■ SUPPLIED INFORMATION:
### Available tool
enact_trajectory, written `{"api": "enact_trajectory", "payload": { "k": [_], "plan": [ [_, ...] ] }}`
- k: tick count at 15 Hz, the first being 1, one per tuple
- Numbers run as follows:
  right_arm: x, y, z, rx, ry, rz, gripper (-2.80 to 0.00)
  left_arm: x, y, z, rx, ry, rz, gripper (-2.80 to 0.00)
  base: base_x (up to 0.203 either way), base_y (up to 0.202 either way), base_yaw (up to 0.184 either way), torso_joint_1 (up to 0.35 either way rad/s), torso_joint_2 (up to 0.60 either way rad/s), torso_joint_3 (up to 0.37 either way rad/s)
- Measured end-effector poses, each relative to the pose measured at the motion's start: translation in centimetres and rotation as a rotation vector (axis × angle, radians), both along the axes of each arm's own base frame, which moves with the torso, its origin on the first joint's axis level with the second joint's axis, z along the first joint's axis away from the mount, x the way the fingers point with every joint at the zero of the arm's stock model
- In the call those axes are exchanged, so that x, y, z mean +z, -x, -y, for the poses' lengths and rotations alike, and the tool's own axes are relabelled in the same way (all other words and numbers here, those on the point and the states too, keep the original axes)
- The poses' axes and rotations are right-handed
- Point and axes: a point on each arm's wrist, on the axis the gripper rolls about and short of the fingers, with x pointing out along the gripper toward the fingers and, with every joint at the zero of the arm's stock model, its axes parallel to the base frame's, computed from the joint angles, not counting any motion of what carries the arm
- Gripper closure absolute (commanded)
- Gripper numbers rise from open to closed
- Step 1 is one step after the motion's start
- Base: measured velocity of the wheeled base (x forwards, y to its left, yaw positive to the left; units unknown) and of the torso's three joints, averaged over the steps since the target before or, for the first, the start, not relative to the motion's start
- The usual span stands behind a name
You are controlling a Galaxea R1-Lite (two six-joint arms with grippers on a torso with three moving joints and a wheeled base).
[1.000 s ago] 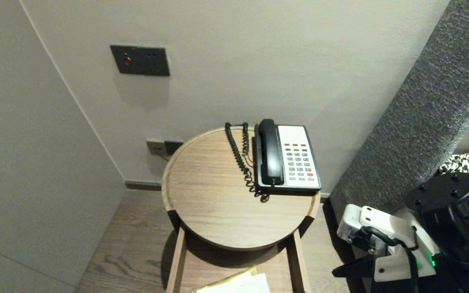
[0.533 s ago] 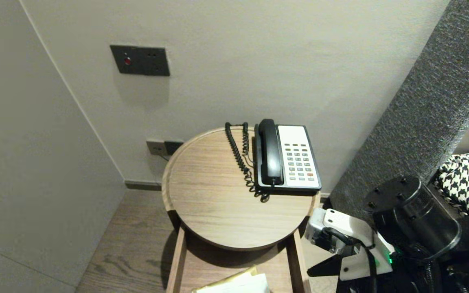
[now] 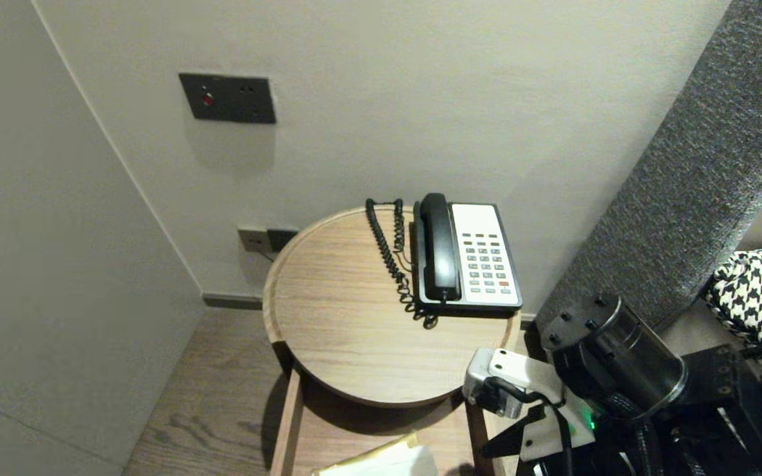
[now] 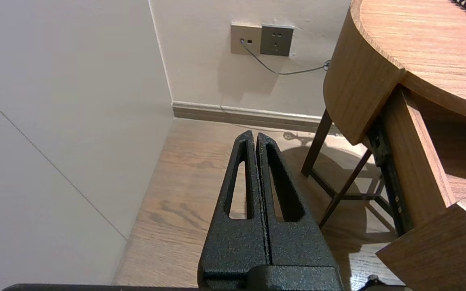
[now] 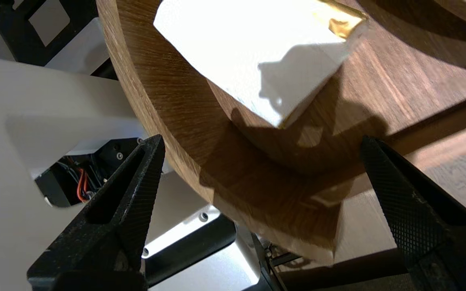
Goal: Take the tissue out of the drawer one by one and place them on the table
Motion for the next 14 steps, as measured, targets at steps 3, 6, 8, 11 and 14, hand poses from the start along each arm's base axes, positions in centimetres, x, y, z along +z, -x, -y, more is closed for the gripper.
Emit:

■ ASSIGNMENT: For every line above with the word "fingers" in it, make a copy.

■ SOLUTION:
- Measured end-effector poses, each relative to the pose measured at the motion's start: translation in centimetres and rotation as a rotation vector (axis × angle, radians), both along the axes of each arm's own base frame, which moves with the torso, its origin on the first joint's axis level with the second joint's axis, z along the first joint's axis away from the mount, x the way the fingers point with every joint at the zero of the arm's stock model
- Point and axes: a point on each arm's wrist, on the axis the gripper rolls about and short of the fingers, with x pointing out along the gripper toward the fingers and, with every joint at the zero of the arm's stock model, its axes parallel to the base frame's, computed from the joint angles, not counting any motion of what carries the arm

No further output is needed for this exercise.